On Tuesday, look for the poll chaplains and the peacekeepers
Opinion
On Tuesday, look for the poll chaplains and the peacekeepers
(RNS) — Their presence has proven effective in the last two elections.
FILE - Christ on the cross is seen at a polling station on the lower level of Our Lady of Lourdes Catholic Church in Omaha, Nebraska, on Nov. 3, 2020. (AP Photo/Nati Harnik)

(RNS) — Voter protection and even safety is increasingly an issue in our upcoming election. A Brennan Center poll of local election officials released on May 1, 2024, said “a vast majority have taken steps since 2020 to protect voters, election workers, and election infrastructure from threats and violence in 2024.” 

The threats are real. Members of the former President Trump’s campaign team in Hillsdale, Michigan, asked attendees at an America First Republicans meeting to be “troops in the trenches” and “poll challengers” in this year’s election. In Sanford, North Carolina, the local Republican Party chair trained poll watchers to be “assertive” and “aggressive.

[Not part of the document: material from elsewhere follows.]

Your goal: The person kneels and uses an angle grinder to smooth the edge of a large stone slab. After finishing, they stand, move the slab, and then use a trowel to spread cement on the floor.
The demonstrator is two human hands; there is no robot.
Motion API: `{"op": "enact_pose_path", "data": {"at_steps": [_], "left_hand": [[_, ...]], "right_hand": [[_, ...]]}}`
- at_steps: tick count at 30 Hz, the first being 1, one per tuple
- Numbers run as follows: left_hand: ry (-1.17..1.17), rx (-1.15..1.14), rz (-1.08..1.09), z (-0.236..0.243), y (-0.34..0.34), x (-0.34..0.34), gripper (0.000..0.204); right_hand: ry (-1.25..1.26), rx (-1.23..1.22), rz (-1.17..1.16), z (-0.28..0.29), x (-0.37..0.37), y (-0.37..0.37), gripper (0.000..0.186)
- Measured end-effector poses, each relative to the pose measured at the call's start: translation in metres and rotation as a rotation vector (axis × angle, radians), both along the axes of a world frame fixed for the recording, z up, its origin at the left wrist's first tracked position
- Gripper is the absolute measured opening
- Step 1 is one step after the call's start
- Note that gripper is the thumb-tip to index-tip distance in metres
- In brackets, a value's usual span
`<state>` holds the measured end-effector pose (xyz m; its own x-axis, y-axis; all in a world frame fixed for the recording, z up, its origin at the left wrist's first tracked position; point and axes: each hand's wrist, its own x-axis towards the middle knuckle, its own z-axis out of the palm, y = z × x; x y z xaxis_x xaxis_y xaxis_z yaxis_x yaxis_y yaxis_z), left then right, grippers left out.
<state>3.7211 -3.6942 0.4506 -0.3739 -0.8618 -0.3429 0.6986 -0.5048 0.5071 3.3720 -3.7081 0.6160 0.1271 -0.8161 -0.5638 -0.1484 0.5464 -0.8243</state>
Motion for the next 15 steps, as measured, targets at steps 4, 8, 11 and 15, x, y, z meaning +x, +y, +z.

Meanwhile, militant far-right Christian nationalist groups that support Trump, like the New Apostolic Reformation network, say “demons” have taken over Democrats and Kamala Harris, whom they compare to the evil woman Jezebel in the Bible. Their doctrine is Christian Dominion, proposing a 7 Mountain mandate to take over religion, family, government, education, business, media, arts and entertainment. And they also have a strategy for the polls on election day — boasting at their rallies that they have a plan to install their people “like Trojan Horses” who will infiltrate voting sites disguised as poll workers or monitors. They are calling cheering crowds in swing states to be “God appointed warriors” to do whatever is necessary to win this election. But if and when their Trojan horse warriors show up they might be surprised to find faithful “poll chaplains” who are also trained to be “peacemakers,” the ones Jesus calls “the children of God” in the Gospel of Matthew 5:8.


We, and likeminded clergy, have created Faiths United to Save Democracy, a nonpartisan multi-racial, multi-faith and multi-generational campaign that is bringing together white and Black pastors, rabbis, imams and people of faith ordained or not. So far, we have trained over 900 poll chaplains and peacekeepers in battleground states such as Arizona, Georgia, Michigan, North Carolina, Pennsylvania, Wisconsin, Ohio, Texas, Florida  and Alabama, and we’ve focused on placing them in poor and minority neighborhoods where threats of intimidation and violence at polling places are greatest. 

We train poll chaplains and peacekeepers to be ready for any voter process or procedural issues that might come up, or help voters who run into problems while trying to vote. We also train them to connect with other election protection groups like Common Cause, NAACP and League of Women Voters to develop camaraderie among those assisting voters. And, especially now, poll chaplains and peacekeepers are trained in detail for how they might respond to any threats and dangers of violence with practical steps and actions that can be taken to shift from negative to positive energy. How to make eye contact, how to position yourself, how to be firm but not confrontational, how to enter into calming conversations, how to respond to conflict if it occurs, are all part of our training.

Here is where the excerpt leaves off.